When did you first start writing?
I’m not sure. Apparently I wrote a story about parrot when I was about seven. When I was in my early teens, the Sweet Dreams romance novels were incredibly popular. I wasn’t allowed to read them, in case they gave me ‘ideas’ and distracted me from my studies. So I started to write my own. I still have my early typescripts. They’re impossibly naive and cringeworthy, but they’re worth keeping for the scribbled notes from my friends (my early readers!) on the margins.

How would you describe your author brand in 5 words?
Smart, witty heartfelt romantic comedy.

What has your experience been of publishing with Choc Lit?
I love the way Choc Lit choose their books.
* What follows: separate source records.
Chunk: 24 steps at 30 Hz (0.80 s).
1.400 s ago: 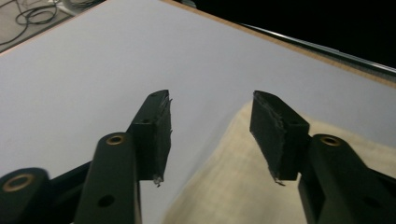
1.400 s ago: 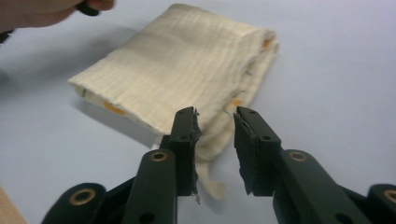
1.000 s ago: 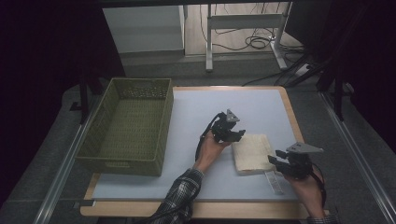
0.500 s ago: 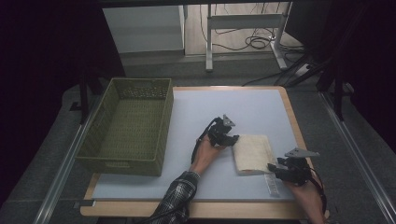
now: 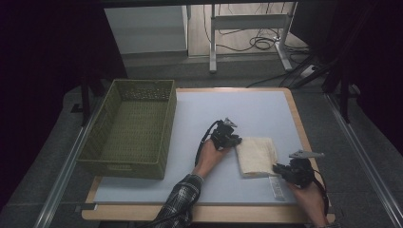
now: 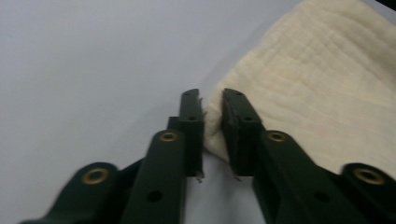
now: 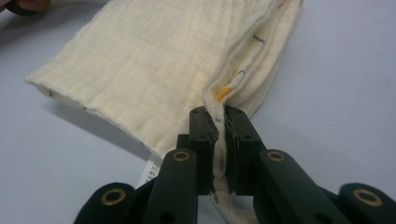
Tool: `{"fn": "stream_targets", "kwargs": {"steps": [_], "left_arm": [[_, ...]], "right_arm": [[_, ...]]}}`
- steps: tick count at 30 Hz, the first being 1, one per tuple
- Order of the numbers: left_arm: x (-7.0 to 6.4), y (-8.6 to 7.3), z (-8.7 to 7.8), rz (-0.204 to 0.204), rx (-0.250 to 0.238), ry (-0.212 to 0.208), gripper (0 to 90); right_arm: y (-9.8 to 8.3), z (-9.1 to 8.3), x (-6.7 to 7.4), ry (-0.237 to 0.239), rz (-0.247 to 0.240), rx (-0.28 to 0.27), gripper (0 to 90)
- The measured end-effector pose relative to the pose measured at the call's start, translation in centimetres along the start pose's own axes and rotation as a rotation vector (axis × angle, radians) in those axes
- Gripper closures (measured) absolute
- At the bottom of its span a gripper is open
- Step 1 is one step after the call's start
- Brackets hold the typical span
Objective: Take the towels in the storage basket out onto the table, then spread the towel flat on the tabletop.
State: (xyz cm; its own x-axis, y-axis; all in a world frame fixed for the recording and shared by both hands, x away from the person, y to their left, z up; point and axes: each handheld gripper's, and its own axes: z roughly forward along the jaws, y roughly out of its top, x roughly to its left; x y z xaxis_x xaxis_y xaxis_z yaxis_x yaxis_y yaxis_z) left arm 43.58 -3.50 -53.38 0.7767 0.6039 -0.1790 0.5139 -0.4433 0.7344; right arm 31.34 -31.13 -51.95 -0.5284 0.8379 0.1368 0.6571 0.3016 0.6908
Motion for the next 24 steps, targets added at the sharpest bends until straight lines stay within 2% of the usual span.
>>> {"fn": "stream_targets", "kwargs": {"steps": [4,8,12,15,24], "left_arm": [[-0.7,0.2,0.0,0.038,0.018,0.036,84.3],[-1.3,0.3,-0.1,0.078,0.015,0.076,85.9],[-1.4,0.3,-0.2,0.095,0.008,0.090,86.1],[-1.5,0.3,-0.5,0.087,-0.013,0.093,86.1],[-1.7,0.5,-2.0,0.110,-0.025,0.110,86.1]], "right_arm": [[-0.1,0.0,-0.3,0.027,0.025,-0.012,83.0],[-0.2,-0.2,-0.4,0.049,0.030,-0.022,83.1],[-0.2,-0.3,-0.4,0.062,0.026,-0.032,83.1],[-0.2,-0.5,-0.2,0.070,0.021,-0.038,83.1],[0.6,-1.1,0.4,0.087,-0.006,-0.065,83.0]]}}
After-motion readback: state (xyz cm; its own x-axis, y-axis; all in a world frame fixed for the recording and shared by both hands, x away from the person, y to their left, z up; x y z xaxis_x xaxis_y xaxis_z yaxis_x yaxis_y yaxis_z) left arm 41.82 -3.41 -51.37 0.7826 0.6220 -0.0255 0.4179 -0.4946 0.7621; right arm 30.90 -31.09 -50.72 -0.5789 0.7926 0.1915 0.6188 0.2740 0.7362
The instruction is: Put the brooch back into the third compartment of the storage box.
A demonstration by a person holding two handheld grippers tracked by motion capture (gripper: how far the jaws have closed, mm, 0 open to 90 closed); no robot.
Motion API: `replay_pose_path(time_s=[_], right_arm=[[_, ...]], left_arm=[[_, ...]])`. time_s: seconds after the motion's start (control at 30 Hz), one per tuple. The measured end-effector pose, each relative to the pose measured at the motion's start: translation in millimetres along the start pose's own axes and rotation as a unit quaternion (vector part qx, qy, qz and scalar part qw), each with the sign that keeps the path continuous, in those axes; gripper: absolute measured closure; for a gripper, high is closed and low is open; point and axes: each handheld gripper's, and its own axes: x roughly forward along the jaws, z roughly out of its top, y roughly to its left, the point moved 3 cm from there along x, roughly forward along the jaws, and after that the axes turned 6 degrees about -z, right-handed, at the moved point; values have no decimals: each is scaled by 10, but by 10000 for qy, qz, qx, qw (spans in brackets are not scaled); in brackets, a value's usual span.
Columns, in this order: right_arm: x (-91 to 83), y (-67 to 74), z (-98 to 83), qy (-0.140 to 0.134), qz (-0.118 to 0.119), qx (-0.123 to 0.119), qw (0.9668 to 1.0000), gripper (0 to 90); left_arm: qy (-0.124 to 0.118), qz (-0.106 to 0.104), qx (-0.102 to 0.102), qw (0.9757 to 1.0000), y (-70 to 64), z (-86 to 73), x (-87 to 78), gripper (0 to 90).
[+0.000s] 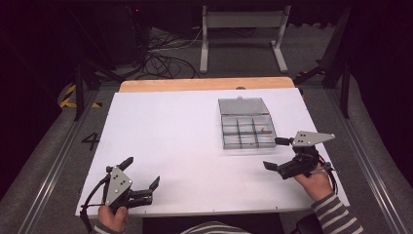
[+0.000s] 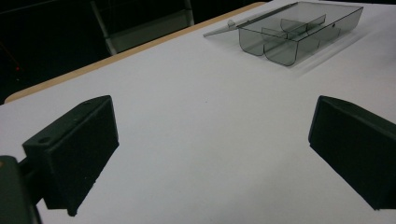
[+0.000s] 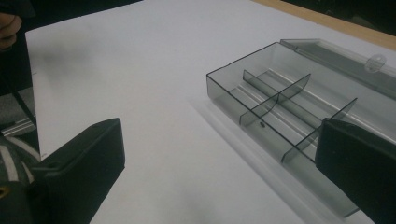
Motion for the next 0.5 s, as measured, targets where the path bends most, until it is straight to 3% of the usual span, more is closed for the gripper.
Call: replay_pose_path(time_s=[0.5], right_arm=[[46, 112, -320, 5, 115, 3, 9999, 13]], left_arm=[[-8, 7, -18, 10000, -2, -1, -5, 20]])
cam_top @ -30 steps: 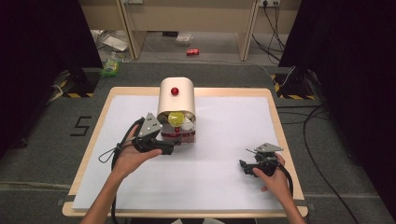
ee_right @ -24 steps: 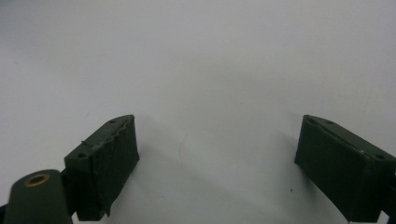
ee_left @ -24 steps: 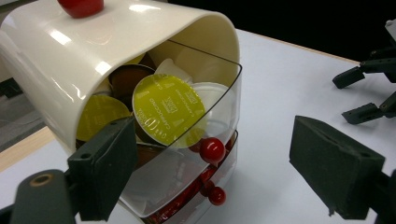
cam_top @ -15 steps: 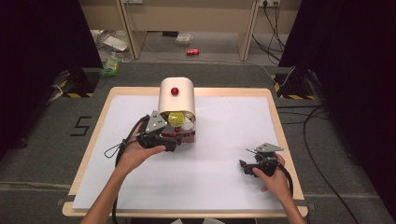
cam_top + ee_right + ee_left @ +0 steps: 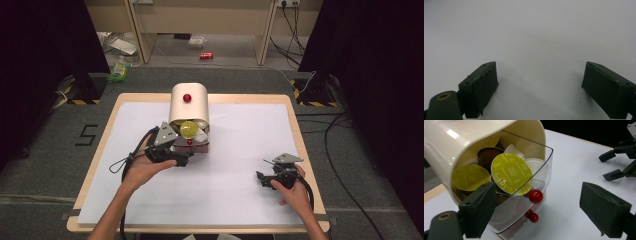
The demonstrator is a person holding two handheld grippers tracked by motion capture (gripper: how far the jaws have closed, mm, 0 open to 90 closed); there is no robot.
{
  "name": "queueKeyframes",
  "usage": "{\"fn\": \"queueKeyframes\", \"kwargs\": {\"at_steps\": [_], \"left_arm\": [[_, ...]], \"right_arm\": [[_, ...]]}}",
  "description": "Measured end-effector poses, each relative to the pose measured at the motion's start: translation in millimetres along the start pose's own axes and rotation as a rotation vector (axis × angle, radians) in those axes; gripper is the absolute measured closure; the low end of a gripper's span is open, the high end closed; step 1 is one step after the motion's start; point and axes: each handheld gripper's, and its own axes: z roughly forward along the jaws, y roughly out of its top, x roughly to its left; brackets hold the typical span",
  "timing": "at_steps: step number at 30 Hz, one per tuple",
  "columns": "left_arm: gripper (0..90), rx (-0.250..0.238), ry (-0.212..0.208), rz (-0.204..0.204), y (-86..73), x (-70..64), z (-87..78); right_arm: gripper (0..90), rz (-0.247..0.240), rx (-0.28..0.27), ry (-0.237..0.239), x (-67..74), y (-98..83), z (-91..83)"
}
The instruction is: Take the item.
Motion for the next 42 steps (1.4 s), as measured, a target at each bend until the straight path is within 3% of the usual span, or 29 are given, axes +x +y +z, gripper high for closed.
{"fn": "queueKeyframes", "kwargs": {"at_steps": [12, 42], "left_arm": [[14.3, -0.009, 0.01, 0.009, -10.5, -17.6, -11.5], [14.3, -0.011, -0.002, 0.021, -25.7, -39.7, -25.7]], "right_arm": [[13.2, -0.001, 0.0, -0.001, 0.0, 0.0, 0.0], [13.2, 0.0, 0.0, -0.001, 0.1, -0.1, 0.0]]}}
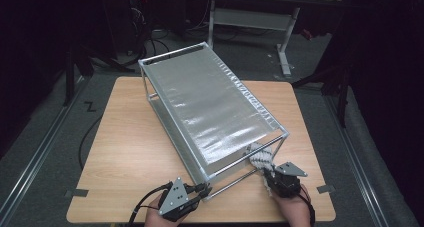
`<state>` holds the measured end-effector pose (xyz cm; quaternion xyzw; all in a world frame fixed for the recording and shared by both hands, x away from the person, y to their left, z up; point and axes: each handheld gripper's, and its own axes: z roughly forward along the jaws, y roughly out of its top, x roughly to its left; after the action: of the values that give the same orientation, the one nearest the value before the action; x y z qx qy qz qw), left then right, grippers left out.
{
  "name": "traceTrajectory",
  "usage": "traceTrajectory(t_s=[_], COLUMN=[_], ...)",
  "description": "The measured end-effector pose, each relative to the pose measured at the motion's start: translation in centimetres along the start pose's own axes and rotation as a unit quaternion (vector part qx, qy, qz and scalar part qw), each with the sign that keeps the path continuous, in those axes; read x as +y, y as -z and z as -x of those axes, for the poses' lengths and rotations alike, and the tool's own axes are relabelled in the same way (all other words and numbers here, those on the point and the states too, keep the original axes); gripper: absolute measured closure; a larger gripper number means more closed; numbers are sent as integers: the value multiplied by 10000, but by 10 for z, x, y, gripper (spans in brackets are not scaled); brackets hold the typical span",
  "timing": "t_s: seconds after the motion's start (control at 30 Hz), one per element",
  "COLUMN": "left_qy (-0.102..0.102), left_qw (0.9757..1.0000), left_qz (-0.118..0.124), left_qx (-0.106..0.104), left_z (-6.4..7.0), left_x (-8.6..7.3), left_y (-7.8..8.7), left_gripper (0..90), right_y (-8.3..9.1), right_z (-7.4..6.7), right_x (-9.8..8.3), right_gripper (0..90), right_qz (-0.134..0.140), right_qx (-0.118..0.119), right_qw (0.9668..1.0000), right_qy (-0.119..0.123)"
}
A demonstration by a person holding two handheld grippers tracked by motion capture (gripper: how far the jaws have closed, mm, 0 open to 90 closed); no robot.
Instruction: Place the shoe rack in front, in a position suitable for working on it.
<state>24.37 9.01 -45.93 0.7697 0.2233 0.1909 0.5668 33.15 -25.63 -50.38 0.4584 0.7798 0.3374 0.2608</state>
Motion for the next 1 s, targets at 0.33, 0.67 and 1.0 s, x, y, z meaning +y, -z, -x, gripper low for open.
traceTrajectory(t_s=[0.33, 0.67, 1.0], left_qy=[-9, -41, -36], left_qw=[10000, 10000, 10000], left_qz=[5, 11, 17], left_qx=[-17, -22, -28], left_z=[0, 0, 0], left_x=[0, 0, -1], left_y=[0, 0, 1], left_gripper=[805, 805, 804], right_y=[42, 85, 131], right_z=[-9, -8, -10], right_x=[13, 27, 43], right_gripper=[769, 767, 769], right_qz=[612, 1358, 2273], right_qx=[-16, -122, -210], right_qw=[9980, 9906, 9736], right_qy=[172, 113, 34])
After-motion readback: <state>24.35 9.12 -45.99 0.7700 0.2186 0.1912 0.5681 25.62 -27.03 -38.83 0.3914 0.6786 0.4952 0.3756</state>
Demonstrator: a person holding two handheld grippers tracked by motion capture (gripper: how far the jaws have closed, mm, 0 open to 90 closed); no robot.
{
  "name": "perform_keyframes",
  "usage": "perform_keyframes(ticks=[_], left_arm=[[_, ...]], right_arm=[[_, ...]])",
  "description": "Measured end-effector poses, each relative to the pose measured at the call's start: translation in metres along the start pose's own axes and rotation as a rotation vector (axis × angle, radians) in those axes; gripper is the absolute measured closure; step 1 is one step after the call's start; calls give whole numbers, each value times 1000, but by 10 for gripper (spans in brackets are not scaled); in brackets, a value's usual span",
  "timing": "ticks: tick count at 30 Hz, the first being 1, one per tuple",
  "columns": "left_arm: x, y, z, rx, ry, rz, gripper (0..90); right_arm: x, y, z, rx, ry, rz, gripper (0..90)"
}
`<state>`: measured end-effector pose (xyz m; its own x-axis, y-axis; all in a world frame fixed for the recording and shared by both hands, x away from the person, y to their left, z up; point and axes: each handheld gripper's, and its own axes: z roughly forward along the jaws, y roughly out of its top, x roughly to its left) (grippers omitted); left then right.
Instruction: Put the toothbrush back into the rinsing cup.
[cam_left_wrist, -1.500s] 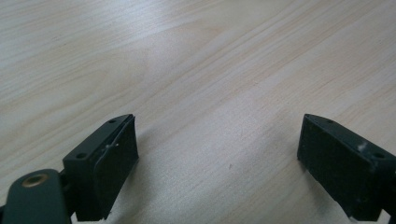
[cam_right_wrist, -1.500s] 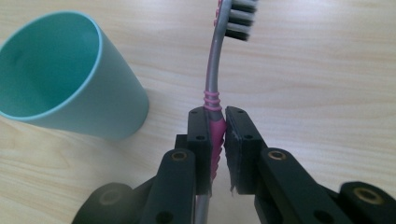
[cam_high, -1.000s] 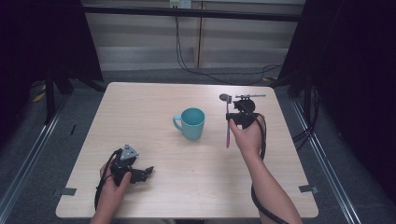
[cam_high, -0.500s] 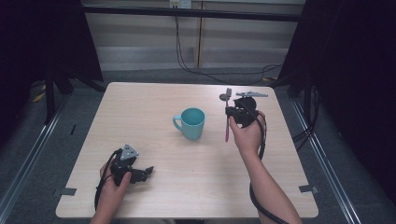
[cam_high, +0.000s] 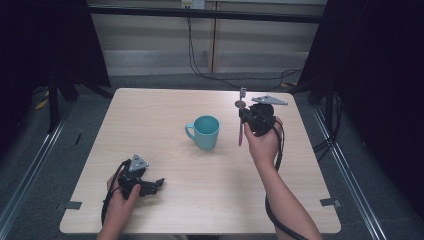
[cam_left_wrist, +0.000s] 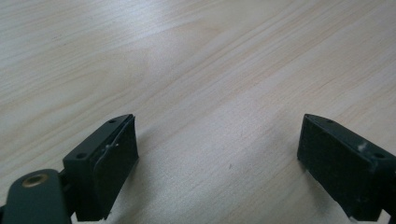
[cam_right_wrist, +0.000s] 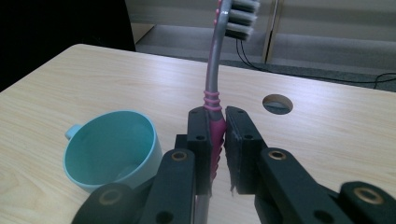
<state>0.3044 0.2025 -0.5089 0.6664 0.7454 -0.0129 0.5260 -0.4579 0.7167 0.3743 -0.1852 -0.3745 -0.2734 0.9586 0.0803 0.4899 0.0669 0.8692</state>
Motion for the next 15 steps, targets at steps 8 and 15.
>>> perform_keyframes(ticks=[8,15], left_arm=[[0,0,0,0,0,0,118],[0,0,0,-1,-1,0,118]], right_arm=[[1,3,-2,-27,-4,-28,813],[3,6,-2,-48,1,-45,813]])
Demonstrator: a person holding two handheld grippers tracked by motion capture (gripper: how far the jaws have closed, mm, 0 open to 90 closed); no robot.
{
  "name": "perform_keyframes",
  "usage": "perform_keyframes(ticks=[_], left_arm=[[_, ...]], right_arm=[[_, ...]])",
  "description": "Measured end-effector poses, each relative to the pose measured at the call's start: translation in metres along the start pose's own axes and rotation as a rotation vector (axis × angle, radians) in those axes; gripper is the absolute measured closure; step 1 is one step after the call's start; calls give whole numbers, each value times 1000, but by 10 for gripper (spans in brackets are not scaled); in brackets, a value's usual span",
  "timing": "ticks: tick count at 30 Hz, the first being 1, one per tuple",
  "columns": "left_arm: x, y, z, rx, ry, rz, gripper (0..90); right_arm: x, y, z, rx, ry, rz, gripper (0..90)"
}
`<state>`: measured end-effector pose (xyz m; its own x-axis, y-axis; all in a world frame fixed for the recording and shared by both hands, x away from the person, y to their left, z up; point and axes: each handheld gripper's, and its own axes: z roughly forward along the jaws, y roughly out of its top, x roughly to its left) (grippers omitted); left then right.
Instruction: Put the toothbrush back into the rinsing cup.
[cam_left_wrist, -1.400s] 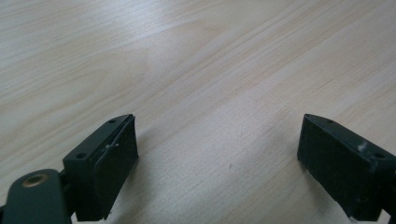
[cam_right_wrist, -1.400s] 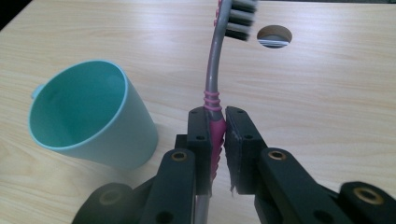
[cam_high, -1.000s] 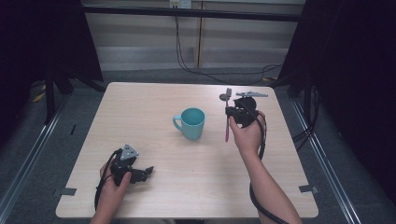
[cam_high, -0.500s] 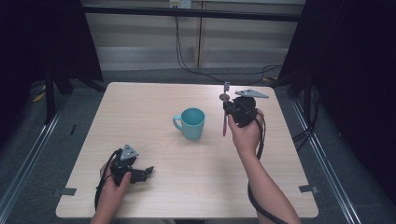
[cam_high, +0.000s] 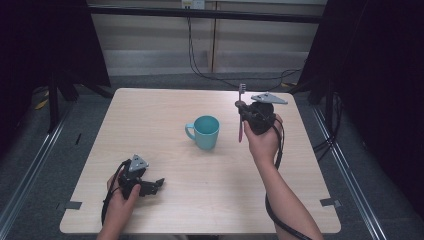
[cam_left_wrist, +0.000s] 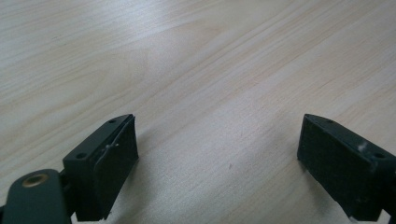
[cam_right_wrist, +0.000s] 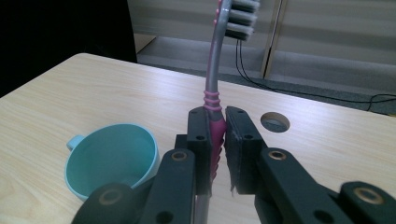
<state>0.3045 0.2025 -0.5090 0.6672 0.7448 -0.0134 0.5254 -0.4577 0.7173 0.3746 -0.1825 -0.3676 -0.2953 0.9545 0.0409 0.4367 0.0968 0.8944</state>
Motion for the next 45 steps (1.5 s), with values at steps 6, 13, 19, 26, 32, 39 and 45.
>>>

They have a ‘tasting panel’ who check out the submissions. If enough people on the panel pass the book, they publish it. This means that they don’t have to second guess whether the readers would like a book, they know. They can also edit the book with actual market feedback. Choc Lit publishes a lot of unusual romances – ones that other publishers might turn down because they perceive them as too niche. For example, a romance with a non-white heroine (mine) or one with a hero with cerebral palsy (Jane Lovering) – both of which would be considered ‘risky’ in the normal run of things.
They also do fabulous covers!

What’s your opinion on diversity in the contemporary romance genre?
I’d like to see more of it. By this I mean real diversity – with people of different backgrounds (be it different by ethnicity, sexual orientation or ability) having a place in the genre.

I’ll use ethnicity as an example, because it’s what I’m more familiar with (I’m Sri Lankan by descent). There is a tendency to fetishise difference. You get books with Asian characters, but either the conflict of the book revolves around the Asian-ness of the character or the characters are over-the-top Asian. The day to day lives of most British Asians isn’t hugely different to the day-to-day life of other British people. Religious and cultural differences exist, sure, but on a basic everyday level, we live in the same sort of houses, eat lunch/tea at the same sort of time, watch the same sort of TV shows. But, if you look at romance novels, you’d be hard pressed to see that. The differences in culture are magnified. The familiar elements are ignored. So people see only how ‘they’ are different to ‘us’.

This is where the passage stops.